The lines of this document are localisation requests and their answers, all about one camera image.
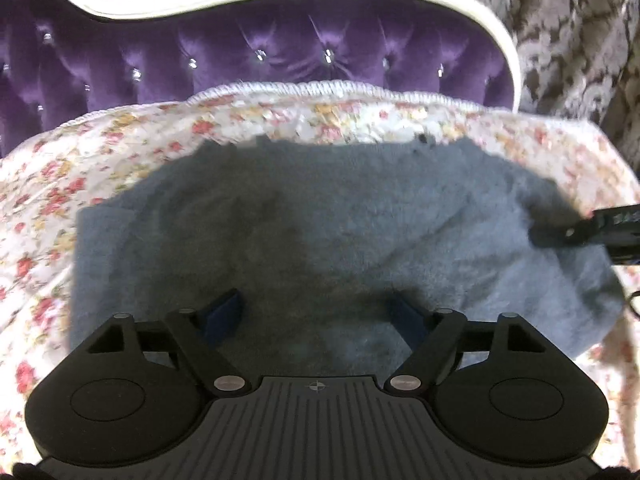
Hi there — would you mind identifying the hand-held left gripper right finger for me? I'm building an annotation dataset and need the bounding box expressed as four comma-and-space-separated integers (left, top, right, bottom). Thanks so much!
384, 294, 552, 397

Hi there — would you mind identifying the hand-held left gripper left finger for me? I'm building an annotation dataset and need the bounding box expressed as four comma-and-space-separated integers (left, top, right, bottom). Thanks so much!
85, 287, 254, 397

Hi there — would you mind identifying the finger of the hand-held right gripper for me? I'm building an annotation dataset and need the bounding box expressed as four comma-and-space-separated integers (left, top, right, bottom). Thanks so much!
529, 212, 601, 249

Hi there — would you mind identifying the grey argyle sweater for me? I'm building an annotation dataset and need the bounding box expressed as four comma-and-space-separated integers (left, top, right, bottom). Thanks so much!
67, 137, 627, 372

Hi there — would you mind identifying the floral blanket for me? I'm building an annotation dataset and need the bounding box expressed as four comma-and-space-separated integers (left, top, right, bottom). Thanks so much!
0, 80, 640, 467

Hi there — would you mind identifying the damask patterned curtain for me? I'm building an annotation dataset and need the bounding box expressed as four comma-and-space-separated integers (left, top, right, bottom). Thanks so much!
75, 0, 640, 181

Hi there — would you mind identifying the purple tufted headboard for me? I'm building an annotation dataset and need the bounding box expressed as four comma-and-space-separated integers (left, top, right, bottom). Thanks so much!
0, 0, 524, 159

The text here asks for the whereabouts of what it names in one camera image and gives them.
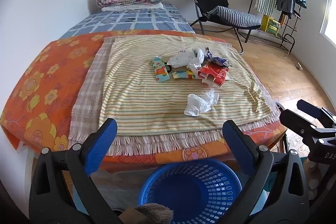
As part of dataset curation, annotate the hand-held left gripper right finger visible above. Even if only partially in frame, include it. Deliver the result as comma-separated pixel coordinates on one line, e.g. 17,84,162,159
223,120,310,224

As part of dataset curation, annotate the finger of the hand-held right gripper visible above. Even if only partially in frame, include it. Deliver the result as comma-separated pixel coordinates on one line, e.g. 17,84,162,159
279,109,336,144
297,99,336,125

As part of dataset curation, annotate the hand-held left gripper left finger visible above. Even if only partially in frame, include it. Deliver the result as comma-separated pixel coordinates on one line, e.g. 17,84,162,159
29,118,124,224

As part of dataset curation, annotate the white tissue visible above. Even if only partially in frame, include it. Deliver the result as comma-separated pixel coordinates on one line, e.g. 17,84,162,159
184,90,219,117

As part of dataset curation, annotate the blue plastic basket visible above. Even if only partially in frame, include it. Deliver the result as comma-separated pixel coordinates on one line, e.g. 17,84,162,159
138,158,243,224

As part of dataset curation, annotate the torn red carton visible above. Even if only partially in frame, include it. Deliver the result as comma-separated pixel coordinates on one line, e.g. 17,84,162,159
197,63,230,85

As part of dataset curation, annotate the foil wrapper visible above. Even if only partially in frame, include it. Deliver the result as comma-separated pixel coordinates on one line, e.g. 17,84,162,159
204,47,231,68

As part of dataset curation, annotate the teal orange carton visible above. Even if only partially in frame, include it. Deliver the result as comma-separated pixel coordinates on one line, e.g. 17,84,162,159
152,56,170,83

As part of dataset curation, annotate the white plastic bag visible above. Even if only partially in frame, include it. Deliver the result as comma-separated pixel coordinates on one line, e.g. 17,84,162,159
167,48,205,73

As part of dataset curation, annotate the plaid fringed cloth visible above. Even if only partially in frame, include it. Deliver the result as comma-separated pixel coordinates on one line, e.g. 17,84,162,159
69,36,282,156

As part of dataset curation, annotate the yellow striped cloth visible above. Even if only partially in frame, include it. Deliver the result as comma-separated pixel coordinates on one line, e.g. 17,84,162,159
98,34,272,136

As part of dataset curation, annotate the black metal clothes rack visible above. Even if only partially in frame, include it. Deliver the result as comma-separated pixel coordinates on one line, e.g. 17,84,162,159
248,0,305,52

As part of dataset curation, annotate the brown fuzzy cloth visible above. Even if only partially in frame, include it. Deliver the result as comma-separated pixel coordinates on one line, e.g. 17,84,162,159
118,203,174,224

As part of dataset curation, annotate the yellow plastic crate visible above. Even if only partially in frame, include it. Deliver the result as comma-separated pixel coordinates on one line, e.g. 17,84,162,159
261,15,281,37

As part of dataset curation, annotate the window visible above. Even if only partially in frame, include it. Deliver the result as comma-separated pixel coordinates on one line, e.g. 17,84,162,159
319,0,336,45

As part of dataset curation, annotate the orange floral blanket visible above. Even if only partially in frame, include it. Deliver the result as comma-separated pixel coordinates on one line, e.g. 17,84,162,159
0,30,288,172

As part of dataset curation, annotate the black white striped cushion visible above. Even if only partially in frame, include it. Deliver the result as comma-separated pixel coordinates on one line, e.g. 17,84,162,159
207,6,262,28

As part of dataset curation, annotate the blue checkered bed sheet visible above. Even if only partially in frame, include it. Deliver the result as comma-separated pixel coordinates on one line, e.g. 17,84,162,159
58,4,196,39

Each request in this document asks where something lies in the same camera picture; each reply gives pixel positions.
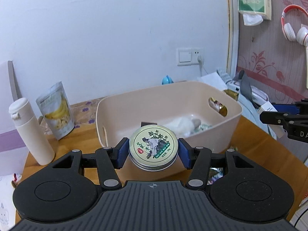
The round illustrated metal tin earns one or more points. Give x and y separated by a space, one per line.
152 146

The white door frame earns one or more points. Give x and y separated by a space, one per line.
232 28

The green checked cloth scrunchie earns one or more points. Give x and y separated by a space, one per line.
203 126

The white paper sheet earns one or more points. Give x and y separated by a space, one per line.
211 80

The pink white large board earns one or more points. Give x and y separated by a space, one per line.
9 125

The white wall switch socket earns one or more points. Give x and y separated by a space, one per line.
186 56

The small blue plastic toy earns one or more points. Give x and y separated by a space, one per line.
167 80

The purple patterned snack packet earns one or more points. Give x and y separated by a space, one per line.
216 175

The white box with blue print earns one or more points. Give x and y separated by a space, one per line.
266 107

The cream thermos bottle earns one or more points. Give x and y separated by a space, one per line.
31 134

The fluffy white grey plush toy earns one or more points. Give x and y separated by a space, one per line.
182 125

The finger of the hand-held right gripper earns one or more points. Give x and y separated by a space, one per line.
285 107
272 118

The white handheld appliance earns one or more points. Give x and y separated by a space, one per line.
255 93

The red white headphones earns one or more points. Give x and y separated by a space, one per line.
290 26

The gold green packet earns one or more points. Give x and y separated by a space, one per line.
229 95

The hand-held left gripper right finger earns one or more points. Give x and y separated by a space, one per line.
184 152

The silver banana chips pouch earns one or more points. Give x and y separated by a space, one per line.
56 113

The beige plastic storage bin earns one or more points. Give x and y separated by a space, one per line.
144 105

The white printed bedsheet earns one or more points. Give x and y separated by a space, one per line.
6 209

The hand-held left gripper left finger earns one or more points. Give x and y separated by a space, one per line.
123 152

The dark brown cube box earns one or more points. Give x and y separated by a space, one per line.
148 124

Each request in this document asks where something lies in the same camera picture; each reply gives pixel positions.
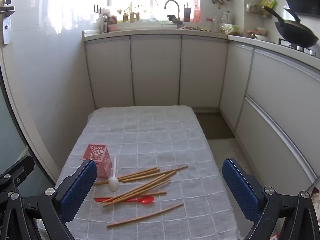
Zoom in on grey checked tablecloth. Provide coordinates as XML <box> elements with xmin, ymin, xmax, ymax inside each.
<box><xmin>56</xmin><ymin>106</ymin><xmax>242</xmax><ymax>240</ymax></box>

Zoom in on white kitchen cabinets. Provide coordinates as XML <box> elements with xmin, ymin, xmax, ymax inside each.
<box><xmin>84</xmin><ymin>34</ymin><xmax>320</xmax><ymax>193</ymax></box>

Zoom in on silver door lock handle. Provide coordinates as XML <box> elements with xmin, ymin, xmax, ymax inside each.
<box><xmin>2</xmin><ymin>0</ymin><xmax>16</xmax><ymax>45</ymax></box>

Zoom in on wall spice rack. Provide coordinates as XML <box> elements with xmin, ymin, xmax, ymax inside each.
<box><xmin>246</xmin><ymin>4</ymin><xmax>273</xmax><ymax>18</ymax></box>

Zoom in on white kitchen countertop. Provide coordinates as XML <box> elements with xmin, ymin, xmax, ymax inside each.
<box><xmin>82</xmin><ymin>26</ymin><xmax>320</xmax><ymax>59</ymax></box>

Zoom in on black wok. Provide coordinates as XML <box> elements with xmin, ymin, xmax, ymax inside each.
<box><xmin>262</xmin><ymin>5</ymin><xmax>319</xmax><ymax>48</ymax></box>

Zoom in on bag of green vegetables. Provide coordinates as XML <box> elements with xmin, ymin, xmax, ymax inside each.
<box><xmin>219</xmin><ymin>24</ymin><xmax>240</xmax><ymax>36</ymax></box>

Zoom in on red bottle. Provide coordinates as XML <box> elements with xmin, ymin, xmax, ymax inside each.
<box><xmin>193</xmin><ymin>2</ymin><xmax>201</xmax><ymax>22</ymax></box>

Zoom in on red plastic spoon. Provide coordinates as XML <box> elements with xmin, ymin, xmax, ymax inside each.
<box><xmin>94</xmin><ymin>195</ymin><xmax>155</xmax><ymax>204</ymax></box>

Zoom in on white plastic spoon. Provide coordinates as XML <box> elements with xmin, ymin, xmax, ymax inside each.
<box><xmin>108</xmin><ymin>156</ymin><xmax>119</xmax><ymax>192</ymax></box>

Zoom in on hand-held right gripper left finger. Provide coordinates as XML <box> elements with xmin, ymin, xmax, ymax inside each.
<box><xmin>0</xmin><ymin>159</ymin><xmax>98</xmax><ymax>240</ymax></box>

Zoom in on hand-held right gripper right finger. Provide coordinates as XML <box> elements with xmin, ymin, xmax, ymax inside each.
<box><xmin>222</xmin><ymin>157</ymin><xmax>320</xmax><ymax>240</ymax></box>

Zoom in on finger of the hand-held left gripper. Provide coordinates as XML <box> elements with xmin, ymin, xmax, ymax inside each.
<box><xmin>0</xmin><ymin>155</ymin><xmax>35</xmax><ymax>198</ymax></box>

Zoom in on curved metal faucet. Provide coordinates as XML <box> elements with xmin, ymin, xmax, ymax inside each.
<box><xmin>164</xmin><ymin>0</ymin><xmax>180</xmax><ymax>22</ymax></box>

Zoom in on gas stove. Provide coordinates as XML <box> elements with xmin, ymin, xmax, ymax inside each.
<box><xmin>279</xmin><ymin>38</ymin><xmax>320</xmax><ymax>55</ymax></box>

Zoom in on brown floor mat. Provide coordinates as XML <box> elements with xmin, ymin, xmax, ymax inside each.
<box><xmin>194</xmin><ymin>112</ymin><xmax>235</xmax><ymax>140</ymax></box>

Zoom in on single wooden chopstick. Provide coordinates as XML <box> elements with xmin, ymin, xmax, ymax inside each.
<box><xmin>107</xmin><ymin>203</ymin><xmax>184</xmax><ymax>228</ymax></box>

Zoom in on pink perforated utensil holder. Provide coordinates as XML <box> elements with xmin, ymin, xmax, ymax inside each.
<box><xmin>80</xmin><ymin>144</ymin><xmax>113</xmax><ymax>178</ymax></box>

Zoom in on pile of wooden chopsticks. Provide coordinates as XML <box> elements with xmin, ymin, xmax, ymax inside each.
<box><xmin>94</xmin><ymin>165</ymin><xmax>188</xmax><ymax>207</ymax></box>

####################

> [THE PROBLEM] Return the material from the line containing "The hand-held left gripper right finger earns" through the line containing "Zoom in on white kitchen cabinets.", exactly and in full, but without its pictures.

> [YOUR RESPONSE]
The hand-held left gripper right finger earns one or more points. Give x and y separated by a space, one per line.
184 152

The silver banana chips pouch earns one or more points. Give x and y separated by a space, one per line.
56 113

The beige plastic storage bin earns one or more points. Give x and y separated by a space, one per line.
144 105

The white printed bedsheet earns one or more points. Give x and y separated by a space, one per line.
6 209

The hand-held left gripper left finger earns one or more points. Give x and y separated by a space, one per line.
123 152

The dark brown cube box earns one or more points. Give x and y separated by a space, one per line.
148 124

Each request in this document asks where something lies in the same camera picture; each reply gives pixel positions.
Zoom in on grey checked tablecloth. Provide coordinates as XML <box> elements with xmin, ymin, xmax, ymax inside each.
<box><xmin>56</xmin><ymin>106</ymin><xmax>242</xmax><ymax>240</ymax></box>

Zoom in on white kitchen cabinets. Provide coordinates as XML <box> elements with xmin, ymin, xmax, ymax inside each.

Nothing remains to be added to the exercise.